Many times when we talk to clients about pricing, they say that they have already worked out pricing because consultant XYZ did a strategic pricing initiative for them. As we ask questions about what they actually did, we usually uncover that the initiative was really more of a transactional pricing analysis, which for some reason is often called “strategic pricing.”
In our view, real strategic pricing always starts with a clear understanding of the value you create for customers and how this is different from their alternatives. In our water pipe analogy for value leakage, this is the input – the water pressure at the source, if you will. Fixing leaks in the pipe is great, but you can never get more than what you started with, which is why we are so adamant about the starting point being the customer value that you create.
That is why we find it very ironic that the most tactical part of pricing is what is often referred to as “strategic pricing.” We would call transactional pricing Price Discipline, and it is the one place in our value pricing framework where value isn’t really taken into account. This is the final step where you are attempting to eek out the last couple of percent of price. While it is last in our framework, it is where many companies start their pricing efforts, so let’s explore it a bit deeper.
Price Discipline

The first, and often easiest area to stop value leakage is ensuring that you have price discipline within your organization. Is your sales team unnecessarily discounting, or giving customers volume discounts even when the volume commitments weren’t hit? Are you providing warranty or other service beyond what is necessary?
Now we have done our share of transactional pricing work and the results are almost always positive. Even though these efforts are not necessarily grounded in customer value, there are several reasons why they work:
- Companies are often reluctant to raise prices and may need a push to motivate them.

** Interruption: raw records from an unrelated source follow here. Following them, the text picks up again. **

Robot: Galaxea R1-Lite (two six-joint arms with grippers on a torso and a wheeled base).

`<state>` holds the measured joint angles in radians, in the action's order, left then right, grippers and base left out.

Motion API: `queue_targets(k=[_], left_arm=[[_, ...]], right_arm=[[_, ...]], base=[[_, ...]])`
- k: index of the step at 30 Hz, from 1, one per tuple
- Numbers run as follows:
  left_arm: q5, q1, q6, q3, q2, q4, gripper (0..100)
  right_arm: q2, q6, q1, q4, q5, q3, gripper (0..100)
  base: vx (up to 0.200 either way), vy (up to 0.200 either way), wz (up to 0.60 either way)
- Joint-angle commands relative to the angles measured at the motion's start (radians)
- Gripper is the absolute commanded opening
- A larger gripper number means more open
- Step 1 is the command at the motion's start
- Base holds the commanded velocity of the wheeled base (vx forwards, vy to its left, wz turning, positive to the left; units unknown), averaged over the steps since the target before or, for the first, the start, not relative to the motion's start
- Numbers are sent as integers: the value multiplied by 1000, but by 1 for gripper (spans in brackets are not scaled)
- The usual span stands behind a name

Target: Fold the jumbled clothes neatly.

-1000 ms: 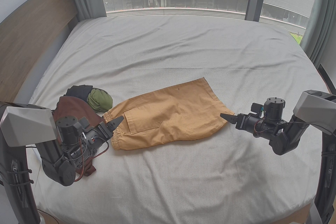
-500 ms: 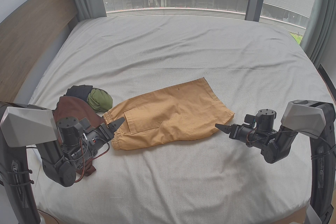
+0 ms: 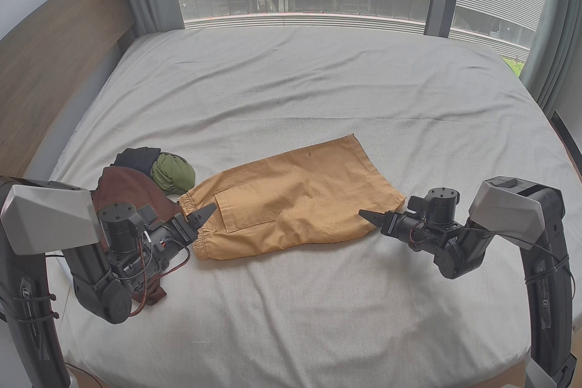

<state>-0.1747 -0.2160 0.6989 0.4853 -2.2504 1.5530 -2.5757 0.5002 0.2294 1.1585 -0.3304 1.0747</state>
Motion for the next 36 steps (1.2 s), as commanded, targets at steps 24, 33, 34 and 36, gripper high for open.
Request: queue_targets(k=[24,33,34,36], left_arm=[[0,7,1,1,-3,4,100],[0,9,2,4,-8,4,100],[0,9,2,4,-8,2,100],[0,10,2,4,-8,2,100]], right_arm=[[-123,195,59,-33,60,245,100],[-123,193,59,-31,80,241,0],[-123,193,59,-28,80,243,0],[-123,195,59,-14,80,237,0]], base=[[0,0,0],[0,0,0],[0,0,0],[0,0,0]])
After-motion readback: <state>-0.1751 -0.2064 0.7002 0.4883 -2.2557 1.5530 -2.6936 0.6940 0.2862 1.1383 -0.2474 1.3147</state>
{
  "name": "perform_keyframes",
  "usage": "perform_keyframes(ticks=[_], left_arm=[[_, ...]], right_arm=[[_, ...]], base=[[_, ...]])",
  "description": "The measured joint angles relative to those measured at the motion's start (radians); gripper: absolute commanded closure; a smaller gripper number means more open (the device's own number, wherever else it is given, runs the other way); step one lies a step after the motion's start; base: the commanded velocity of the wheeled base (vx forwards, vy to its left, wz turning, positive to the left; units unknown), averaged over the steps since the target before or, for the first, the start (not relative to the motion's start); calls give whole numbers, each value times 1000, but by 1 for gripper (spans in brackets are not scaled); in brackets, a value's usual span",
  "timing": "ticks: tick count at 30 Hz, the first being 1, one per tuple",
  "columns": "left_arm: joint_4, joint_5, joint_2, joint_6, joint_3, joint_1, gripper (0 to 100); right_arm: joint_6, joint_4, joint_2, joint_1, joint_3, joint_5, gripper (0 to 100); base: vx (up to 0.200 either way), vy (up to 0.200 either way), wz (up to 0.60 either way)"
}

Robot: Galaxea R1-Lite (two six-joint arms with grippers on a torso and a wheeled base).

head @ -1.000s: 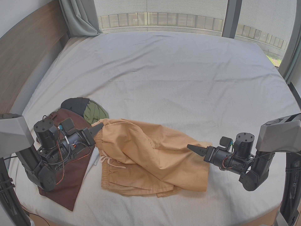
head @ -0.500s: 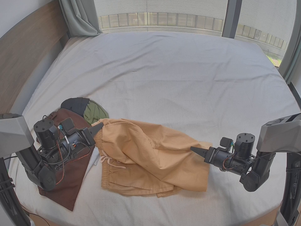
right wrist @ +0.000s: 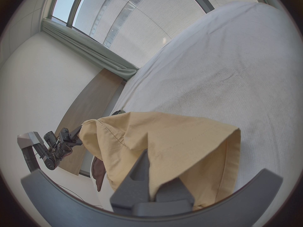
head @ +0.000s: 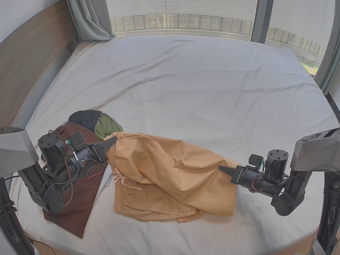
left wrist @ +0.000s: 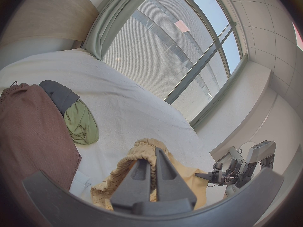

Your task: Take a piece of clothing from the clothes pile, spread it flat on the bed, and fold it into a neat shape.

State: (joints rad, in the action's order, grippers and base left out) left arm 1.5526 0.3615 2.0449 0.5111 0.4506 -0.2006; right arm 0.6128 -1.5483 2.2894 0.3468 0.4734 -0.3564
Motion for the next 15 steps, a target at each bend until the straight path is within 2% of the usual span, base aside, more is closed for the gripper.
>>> perform_keyframes(ticks=[15], left_arm=[[0,8,-28,7,37,1,100]], right_arm=[[-14,2,-114,-1,7,0,100]], base=[[0,0,0]])
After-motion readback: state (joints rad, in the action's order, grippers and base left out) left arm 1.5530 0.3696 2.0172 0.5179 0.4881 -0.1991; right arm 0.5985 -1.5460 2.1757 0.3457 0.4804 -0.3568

We have to laugh when we hear “we raised prices and didn’t lose a customer” – this doesn’t mean you are now value pricing, it just means that your prices are probably still too low!
- Nearly everything is price inelastic in the short term – raising prices 2-3 percent is rarely enough to get your customers to search for alternatives, especially if you are not a major component of their cost structure. However, this too is not value pricing and may backfire in the long run when your customers do evaluate their options.
- Pricing and discount structures tend to get more complicated over time and almost certainly contain anomalies – we remember one client where we discovered that average discounts across regions were correlated with the average tenure of the sales rep – yes, the longer a rep had been in a region, the lower their relative prices.
So, while good transactional pricing analysis almost always produces some short-term gains, it is not a substitute for value pricing. Value pricing is always grounded in the economic value of your offering to the customer. This requires a clear understanding of your differentiation and an objective perspective on how customers value that difference.
Nor is price discipline the only type of value leakage. Let’s explore the other areas of value leakage from continuing to work from right to left.
Value Selling
Imagine walking into a Mercedes dealership to buy a car. You look at different models, test drive one or two, and evaluate available options. After deciding which model and specific features you’re interested in, the sales rep comes back with a price.
At this point, you pull out a Hyundai ad and tell the rep you can go down the street and get this car for half the price. Do you think the dealership will negotiate with you on price? Absolutely not! They will tell you to go talk to the Hyundai dealer. Why? Because they know that the next best alternative for their target customers is not Hyundai, and that you are wasting their time.
In B2B sales, understanding your differentiation and demonstrating how that creates value for your target customers is crucial. This requires clear segmentation communicated to your sales team and often value selling tools to help them highlight the value created to prospective customers and prevent them from falling back into bad habits like negotiating against the wrong alternative.
Value Sharing
This brings us to the only area of value leakage that is necessary. In order to motivate your customer you must share some of the value you create. Value sharing may also be required with channel partners along the value chain. The amount of value that you share vs. the amount that you capture is the art of value pricing. We explore value pricing in many other posts and aren’t going to go deeper here. It requires long term insights into both customers and competitors to anticipate their range of responses.

Value Understanding
This is usually the biggest leakage point because it is the most difficult to overcome. In fact, it is more like untapped pools of water that never make it into the pipe in the first place. As we’ve said elsewhere, developing an informed understanding of customer value requires deep insight into your customers, or as we like to say “becoming a student of your customer.” Also, since value is always relative to the customer’s next best alternative, you must also have a deep and realistic understanding of the competitive alternatives. If you don’t know how much value you create, you can’t hope to capture any of it.

Conclusion
Remember, your ultimate goal is value capture. The only way to optimize your value capture is to first stop the value leakage by not understanding value, not selling the value you create, and not maintaining price discipline.
What is often referred to as strategic pricing, is really more focused on enforcing pricing discipline through an analysis of transactional pricing. Although this analysis can deliver some significant bottom line results, it is not likely to fix all of the areas you are leaking value. You need to start with a strong understanding of the value your offering creates, price to that value, and train your sales team to sell based on that value to optimize your total value capture. We are on a mission to stamp out the improper use of “strategic pricing” when really referring to transactional pricing. The only real way to stop price leakage is Value Pricing, which is therefore the only real Strategic Pricing!